Good for golf, yes, but with it, a flip side. If more people played golf in 2020 than they had in years, it’s in part because their gyms and offices were closed, because the youth sports seasons were wiped from the calendar and because, especially early on, everything else seemed fraught with risk. One could argue the extent to which golf flourished is inversely proportional to the other parts of life that suffered. Which is to say, people weren’t just flocking to golf, but away from everything else.
“It was the only game in town,” Rotella’s Laudien said.
What solace there is to take from such an equation extends beyond self-interest, but in embracing the role golf played in steering people through some of the darkest hours of the pandemic. The game represented an outlet and a distraction, and an opportunity for the type of social connection that Instagram or Zoom couldn’t foster. Maybe it wasn’t that golf was the only game in town, but the right game for the moment.

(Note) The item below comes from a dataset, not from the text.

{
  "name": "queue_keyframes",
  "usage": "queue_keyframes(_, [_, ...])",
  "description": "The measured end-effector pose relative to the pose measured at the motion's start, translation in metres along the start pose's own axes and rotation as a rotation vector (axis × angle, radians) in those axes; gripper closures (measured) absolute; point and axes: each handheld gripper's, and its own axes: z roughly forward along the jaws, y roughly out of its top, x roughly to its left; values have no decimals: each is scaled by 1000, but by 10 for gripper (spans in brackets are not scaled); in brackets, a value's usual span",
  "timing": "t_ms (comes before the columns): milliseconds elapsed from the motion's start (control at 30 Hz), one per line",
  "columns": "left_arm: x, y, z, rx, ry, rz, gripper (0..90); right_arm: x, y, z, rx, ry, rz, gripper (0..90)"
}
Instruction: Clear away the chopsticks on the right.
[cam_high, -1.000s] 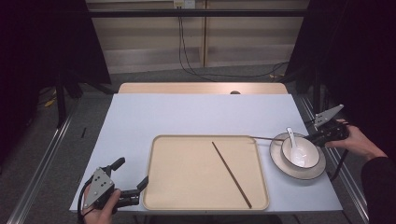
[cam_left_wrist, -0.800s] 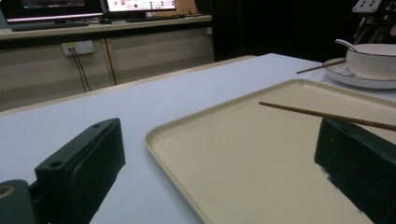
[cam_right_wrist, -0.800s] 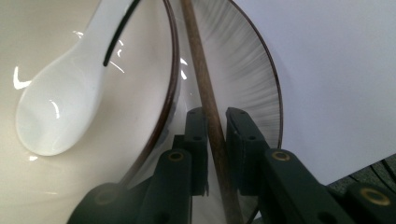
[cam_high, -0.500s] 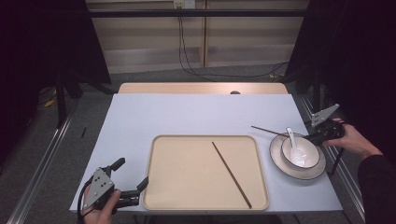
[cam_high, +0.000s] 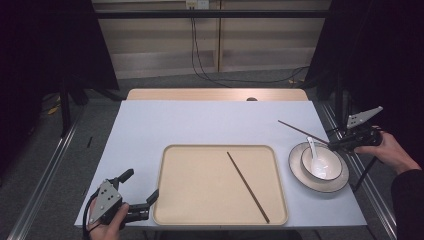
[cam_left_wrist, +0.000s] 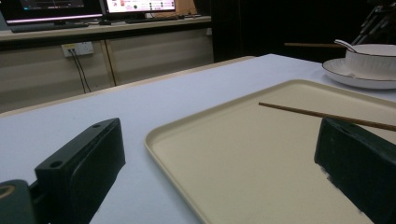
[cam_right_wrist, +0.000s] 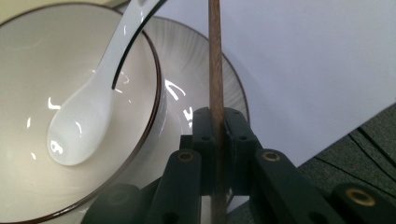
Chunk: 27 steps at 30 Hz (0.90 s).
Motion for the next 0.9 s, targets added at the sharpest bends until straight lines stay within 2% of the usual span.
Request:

“Men never talk about mental health or wellness,” sports psychologist Jonathan Fader told Golf Digest editor-in-chief Jerry Tarde in his column, The Year That Changed Everything. “Ninety percent never go to a therapist. They deal with their mental health through an activity, usually sports. Golf is the only sport you can do in groups and do it safely. We deeply need to be together.”
So what happens when 2021 hopefully allows for more connection? As vaccinations begin and health experts like Dr. Anthony Fauci project some semblance of normalcy by summer, the typical hum of American life could come at the expense of golf. People will return to offices, to airplanes and to the sidelines of their children’s sports—most likely not at pre-pandemic levels, but enough to where the 3 p.m. weekday tee time might not be such a given.
Only the tone deaf among us would say we don’t know what to root for. Because the other part to consider is that those who played more golf than ever in 2020 did so by virtue of good fortune. Plenty of others had work they couldn’t do from afar, or lost jobs altogether, to say nothing of the millions who fell victim to the virus themselves. Which is why the most exuberant participation statistics from 2020 are tempered by a sobering contrast: According to the NGF, more people also left golf behind in 2020 than in recent years.
Short of survivor’s guilt, those of us who remain should at least take to the golf course the sort of perspective this year delivered in abundance—about how we spend our time, and who with, how it all could be pulled out from under us at a moment’s notice. Much as we tried to keep distance from one another this year, that was still something we could all embrace.